Penyakit autoinflamasi biasanya dimulai pada masa kanak-kanak, seringkali sejak lahir, dan merupakan kondisi seumur hidup. Mutasi genetik dapat ditularkan dari orang tua kepada anak-anak mereka, yang mengarah ke beberapa kasus penyakit dalam keluarga besar.
Penyakit autoinflamasi berbeda dari penyakit autoimun, seperti multiple sclerosis, yang disebabkan oleh cacat pada sistem imun adaptif, lengan yang berbeda dari respons imun.
Ada sejumlah penyakit autoinflamasi yang berbeda, seringkali disebabkan oleh mutasi genetik yang berbeda.
Bagaimana cara kita mengobati penyakit autoinflamasi?
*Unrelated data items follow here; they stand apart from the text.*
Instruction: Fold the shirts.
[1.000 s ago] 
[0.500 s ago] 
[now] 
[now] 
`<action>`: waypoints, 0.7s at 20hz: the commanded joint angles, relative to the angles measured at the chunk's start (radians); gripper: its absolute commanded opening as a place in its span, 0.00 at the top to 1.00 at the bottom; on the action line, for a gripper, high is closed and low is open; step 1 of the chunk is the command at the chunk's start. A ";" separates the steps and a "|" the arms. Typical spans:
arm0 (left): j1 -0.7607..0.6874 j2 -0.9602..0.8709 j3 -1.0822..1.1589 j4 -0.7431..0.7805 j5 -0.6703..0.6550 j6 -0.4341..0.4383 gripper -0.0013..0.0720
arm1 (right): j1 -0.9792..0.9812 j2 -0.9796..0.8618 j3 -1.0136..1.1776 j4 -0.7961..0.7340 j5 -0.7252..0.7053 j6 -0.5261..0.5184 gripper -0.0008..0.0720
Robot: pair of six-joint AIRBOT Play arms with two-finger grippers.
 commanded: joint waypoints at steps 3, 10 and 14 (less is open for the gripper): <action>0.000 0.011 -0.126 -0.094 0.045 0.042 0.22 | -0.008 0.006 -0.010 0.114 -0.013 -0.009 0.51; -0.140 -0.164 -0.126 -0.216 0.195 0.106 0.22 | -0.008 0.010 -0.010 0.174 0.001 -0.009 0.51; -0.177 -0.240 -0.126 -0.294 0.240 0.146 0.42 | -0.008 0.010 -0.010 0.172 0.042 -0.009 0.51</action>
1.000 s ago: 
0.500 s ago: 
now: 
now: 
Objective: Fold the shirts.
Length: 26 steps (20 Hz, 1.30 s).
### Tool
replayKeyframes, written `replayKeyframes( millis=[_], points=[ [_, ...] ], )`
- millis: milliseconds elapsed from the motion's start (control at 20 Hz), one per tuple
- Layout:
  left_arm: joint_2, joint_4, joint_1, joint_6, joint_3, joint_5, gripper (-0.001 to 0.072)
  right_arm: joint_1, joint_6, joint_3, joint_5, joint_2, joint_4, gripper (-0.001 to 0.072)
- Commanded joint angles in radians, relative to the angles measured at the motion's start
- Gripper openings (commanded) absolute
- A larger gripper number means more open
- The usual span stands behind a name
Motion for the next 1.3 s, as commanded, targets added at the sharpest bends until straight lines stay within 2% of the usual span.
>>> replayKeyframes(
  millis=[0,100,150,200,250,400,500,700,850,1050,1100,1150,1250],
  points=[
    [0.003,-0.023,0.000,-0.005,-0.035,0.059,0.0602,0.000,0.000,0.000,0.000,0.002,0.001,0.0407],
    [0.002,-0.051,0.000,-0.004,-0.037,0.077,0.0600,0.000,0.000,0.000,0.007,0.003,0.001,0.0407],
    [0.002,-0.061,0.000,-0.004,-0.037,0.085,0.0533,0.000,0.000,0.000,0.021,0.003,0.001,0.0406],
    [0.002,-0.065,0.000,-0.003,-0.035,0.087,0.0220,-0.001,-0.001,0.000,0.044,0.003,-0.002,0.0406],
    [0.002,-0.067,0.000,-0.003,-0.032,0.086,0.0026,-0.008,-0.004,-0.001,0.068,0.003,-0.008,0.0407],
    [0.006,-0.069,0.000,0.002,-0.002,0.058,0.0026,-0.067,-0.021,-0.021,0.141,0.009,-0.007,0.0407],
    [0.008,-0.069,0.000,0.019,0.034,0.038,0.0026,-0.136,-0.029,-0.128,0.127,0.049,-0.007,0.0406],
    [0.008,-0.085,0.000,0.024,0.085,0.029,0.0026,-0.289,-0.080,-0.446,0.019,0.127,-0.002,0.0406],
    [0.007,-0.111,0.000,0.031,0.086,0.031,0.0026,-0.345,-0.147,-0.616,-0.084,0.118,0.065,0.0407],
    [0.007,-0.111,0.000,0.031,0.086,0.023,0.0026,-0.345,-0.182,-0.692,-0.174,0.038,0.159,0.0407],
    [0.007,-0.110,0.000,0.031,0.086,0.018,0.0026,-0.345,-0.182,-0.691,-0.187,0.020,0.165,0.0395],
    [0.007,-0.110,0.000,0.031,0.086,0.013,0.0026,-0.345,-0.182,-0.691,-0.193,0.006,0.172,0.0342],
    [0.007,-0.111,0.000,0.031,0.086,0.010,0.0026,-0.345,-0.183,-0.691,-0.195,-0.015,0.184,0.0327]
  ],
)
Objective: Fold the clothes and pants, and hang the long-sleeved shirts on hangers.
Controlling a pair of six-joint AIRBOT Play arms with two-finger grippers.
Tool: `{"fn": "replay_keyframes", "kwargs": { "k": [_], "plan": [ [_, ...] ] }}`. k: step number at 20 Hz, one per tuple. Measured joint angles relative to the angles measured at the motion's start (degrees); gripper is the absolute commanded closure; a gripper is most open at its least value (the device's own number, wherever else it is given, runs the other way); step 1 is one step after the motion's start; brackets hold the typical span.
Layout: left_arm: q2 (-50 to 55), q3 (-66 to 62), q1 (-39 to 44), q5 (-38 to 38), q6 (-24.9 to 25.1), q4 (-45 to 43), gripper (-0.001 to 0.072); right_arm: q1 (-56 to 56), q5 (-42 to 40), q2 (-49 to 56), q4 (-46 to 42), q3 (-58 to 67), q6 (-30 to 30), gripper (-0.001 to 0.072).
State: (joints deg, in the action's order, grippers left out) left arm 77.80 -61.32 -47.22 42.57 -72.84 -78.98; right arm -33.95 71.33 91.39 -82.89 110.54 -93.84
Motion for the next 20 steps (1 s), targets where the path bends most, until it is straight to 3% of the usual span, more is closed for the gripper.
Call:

Penyakit autoinflamasi tidak dapat disembuhkan, dan pengobatan biasanya untuk meredakan gejala selama serangan. Pasien sering dirawat dengan dosis tinggi kortikosteroid, pendekatan luas untuk menekan sistem kekebalan tubuh.
Penyakit autoinflamasi juga sangat jarang, yang di masa lalu membuatnya sulit untuk mengembangkan perawatan khusus.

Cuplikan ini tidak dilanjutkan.